Posted on 07/08/2008 7:50:56 AM PDT by flowerplough
"Sometimes, a term of endearment can be anything but endearing.
"I had this manager who started referring to me as 'honey,'" recalls May Snowden, former chief diversity officer for both Starbucks and Eastman Kodak Co. (one of DiversityInc's 25 Noteworthy Companies), who is now a consultant for Creative Wealth Alliance. "[It was] when I took my first director position. I was in a male-dominated job in the telecommunications industry and I did not want to embarrass him in front of his peers, so I invited him to my office and indicated that 'I won't call you sweetie if you won't call me honey.' We had that little conversation and he stopped. He was really embarrassed, [and because] he calls his wife, his daughters and other women 'honey', he did not even think about it."
"We all come to the table with biases and histories and upbringings in life that give us a perspective that may have 20, 30 years behind it," says Sherry Nolan, vice president of diversity and organizational capabilities at Pepsi Bottling Group..."
(The List:
Any kind of sexual comment
"You don't really want that promotion. You'll never see your kids."
"You'll get the job because you're a woman" or "You must be the token woman"
"What's the matter, is it that time of the month?"
"You're very attractive [or pretty, or beautiful, etc.]"
"You look great for your age" or "Do you use Botox?"
"You do that so well for a girl."
"When are you due?")
(Excerpt) Read more at diversityinc.com ...
It's like this. They're female and believe that they should be treated like men. Well, at least when it comes to salaries, but not when the faucet's leaking, or when the basement's flooding, or when the lawn needs mowing, or when the toilet needs fixing. Fixing these things is beneath them.
OK, the above is extrapolated entirely from my sister.
And dates should show up with flowers every week, just like on the old "Mary Tyler Moore Show."
I think I've covered it.
....what happened with us a lot was my wife had to serve on committees that met after work...and let’s face it nobody wants to hang around after work for boring committee meetings....but somebody had to “represent the dept” and everybody else seemed to suddenly have obligations involving their children.

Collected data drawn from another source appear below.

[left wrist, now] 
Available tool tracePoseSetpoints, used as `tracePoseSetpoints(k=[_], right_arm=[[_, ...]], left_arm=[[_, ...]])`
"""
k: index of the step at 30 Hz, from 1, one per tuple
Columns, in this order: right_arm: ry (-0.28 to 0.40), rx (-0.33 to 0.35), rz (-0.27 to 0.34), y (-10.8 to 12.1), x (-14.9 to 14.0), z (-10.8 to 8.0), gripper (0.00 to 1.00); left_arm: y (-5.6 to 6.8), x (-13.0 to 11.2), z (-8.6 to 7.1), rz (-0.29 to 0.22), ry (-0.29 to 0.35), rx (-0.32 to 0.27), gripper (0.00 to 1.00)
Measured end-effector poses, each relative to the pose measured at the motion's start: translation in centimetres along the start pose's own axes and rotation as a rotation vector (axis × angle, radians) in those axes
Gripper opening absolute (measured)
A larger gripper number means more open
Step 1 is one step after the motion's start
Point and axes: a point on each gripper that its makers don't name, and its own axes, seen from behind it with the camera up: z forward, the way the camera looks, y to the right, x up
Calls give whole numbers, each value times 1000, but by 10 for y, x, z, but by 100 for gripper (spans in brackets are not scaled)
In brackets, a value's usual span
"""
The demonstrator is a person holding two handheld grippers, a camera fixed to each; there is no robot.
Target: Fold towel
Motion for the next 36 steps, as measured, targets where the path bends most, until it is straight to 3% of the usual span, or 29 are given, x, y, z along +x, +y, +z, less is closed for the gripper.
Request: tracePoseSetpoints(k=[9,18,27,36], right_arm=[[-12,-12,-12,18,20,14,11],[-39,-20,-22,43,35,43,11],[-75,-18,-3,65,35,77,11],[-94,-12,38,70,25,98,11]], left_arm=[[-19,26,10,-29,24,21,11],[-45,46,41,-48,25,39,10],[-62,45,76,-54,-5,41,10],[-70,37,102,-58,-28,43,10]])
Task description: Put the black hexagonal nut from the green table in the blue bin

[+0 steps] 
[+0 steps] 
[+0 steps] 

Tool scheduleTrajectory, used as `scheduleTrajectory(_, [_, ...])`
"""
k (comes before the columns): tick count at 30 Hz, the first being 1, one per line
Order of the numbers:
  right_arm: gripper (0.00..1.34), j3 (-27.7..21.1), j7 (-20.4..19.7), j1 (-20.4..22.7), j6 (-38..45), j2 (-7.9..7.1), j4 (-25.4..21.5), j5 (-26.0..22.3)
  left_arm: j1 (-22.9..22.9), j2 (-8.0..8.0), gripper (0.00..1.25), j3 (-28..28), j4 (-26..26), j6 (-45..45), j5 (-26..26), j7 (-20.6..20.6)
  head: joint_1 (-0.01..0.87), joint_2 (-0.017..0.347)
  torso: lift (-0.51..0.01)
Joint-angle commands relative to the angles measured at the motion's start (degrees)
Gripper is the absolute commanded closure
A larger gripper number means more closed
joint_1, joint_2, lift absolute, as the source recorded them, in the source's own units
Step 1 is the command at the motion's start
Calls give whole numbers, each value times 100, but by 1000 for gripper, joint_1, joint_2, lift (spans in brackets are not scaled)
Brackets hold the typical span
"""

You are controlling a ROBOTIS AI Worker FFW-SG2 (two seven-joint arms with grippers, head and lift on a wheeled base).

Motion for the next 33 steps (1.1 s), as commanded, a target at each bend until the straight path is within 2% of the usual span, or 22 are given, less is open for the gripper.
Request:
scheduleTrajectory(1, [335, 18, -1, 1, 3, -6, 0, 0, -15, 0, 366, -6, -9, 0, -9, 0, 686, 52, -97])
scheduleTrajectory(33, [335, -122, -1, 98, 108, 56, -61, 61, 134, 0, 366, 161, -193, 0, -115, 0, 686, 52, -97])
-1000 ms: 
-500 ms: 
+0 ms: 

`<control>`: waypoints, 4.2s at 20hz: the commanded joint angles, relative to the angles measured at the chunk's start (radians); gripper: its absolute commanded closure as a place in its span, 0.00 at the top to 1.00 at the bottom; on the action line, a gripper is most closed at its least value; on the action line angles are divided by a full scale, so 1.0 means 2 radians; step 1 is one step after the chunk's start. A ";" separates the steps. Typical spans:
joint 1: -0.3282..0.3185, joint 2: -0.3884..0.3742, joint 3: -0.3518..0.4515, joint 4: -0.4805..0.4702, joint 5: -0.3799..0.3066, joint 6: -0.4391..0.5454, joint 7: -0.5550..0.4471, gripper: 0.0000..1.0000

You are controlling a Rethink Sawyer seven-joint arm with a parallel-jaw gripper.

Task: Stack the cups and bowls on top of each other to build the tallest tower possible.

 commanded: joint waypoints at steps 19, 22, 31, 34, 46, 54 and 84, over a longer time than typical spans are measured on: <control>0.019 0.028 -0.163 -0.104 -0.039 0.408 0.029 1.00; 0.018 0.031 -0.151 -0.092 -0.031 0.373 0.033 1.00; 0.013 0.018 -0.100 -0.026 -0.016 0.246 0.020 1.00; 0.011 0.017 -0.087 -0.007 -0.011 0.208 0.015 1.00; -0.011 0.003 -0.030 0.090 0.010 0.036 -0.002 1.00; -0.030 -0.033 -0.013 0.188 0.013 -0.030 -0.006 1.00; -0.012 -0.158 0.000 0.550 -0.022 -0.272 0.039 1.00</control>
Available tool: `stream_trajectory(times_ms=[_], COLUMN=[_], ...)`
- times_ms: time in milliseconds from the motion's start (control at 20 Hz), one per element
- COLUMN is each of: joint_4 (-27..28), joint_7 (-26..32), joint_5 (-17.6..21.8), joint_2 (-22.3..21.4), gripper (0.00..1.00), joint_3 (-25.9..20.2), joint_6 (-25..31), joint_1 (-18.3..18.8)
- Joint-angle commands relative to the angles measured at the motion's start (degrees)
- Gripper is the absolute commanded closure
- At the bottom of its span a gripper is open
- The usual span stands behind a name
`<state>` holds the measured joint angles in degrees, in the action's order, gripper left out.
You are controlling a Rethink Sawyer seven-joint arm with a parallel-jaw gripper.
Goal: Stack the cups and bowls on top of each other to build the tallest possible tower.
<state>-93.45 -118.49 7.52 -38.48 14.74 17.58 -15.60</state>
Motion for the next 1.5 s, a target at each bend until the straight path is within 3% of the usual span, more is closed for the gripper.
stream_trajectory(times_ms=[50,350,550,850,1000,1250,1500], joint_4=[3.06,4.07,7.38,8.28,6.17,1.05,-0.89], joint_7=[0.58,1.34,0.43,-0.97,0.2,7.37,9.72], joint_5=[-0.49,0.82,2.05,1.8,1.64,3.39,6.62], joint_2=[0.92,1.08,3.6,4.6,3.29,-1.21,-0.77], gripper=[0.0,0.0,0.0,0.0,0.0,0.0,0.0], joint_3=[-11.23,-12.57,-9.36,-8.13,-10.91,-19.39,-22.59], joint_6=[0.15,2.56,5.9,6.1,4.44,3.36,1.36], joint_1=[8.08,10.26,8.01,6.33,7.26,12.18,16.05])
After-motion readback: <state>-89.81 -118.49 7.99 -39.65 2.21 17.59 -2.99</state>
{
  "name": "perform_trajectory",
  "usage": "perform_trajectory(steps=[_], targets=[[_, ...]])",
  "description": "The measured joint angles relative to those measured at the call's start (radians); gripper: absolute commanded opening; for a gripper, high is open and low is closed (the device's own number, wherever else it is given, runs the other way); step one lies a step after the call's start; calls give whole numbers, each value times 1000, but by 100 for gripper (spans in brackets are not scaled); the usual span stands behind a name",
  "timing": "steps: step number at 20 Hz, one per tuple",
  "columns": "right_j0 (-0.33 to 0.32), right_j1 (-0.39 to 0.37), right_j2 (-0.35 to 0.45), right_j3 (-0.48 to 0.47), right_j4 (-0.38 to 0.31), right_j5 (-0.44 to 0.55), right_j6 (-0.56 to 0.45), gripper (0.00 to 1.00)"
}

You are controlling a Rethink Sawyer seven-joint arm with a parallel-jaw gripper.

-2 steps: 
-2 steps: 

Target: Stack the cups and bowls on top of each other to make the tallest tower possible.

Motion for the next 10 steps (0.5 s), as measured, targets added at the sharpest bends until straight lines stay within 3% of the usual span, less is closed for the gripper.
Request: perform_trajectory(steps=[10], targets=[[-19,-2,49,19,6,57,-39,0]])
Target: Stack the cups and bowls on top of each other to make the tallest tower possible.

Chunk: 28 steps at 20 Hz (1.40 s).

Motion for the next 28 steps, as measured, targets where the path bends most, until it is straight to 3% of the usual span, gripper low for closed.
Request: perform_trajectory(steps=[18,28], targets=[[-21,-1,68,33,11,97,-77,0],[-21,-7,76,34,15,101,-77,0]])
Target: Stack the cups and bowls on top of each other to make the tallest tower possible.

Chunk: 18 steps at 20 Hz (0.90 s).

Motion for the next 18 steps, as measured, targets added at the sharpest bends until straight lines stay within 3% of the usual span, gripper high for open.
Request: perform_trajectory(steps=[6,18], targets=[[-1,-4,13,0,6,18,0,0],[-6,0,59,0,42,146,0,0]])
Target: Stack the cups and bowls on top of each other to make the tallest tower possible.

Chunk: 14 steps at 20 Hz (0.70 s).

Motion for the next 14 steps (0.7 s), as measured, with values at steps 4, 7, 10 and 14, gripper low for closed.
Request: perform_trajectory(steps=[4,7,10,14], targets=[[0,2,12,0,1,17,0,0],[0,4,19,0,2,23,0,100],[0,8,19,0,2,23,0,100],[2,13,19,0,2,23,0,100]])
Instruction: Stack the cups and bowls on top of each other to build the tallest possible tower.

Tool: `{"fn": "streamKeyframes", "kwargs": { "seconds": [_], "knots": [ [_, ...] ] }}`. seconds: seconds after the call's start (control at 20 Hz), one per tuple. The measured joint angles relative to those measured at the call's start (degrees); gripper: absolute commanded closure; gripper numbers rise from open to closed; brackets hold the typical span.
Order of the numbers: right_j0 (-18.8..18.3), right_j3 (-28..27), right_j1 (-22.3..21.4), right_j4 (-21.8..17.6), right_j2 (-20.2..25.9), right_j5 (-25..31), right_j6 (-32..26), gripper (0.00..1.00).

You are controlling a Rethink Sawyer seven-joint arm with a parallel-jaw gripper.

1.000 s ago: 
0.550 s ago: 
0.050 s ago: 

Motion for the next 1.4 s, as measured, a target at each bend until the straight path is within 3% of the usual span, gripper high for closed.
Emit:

“I got your quarterly report right here, babe.”
It beats ma’am :)
my primary lender is a woman.
i’m a knuckledragger but she is great....she looks out for me and takes better care of my loan needs in business than do the men at the other banks I use.
it’s up to the individual
women have strongs suits in business when they let themselves be women I’ve found
strident chin leading types usually don’t cotton to me but reasonable happy to be female women usually like me and me them.
Have a black woman in our office. When I go running at lunch, more than a few times, she’s said; “damn, you got nice legs (or a nice a**)...for a white boy”.
Racism, thinly disguised by a backhanded compliment that sounds just like an insult.
And you KNOW I cannot comment, as anything at all that I say to her will be considered a racist comment.
A double standard exists.
Welcome to the planet.
“You must Tivo your soaps”
“Shut up and get me a sandwich”
Last week, I got the Good Word from a (really) young man at the local grocery, and was enjoying the compliment...up until he fumbled the pass by asking me "do you need some help getting your groceries to the car?"
DISCLAIMER: "50sDad" refers to my attitudes about the world, not my age, as I am yet a youthful 48!
Don’t ask, “Can I feel your material?”
Time and gravity will remove the bag boy problem.
As Ernest Gann aptly wrote, “A woman has got just so many years before men start looking through her instead of at her . . .”
Enjoy it while you can.
Besides, Murphy likes mouthy twerps, that’s why there are so many of them.
;-)
Iron my shirt.
Woman, I have told you 1,000 times that I refuse to wash the dishes until you iron my apron! :-)
Not pertinent to the thread but it is what came to mind when I read your post. :-)
Simple solution for that one. Just smile and reply, "Not even with a stolen dick, lady."
A man has to ignore a pregnancy and hope he doesn't get complained about.
Her job title was "vice president for external affairs".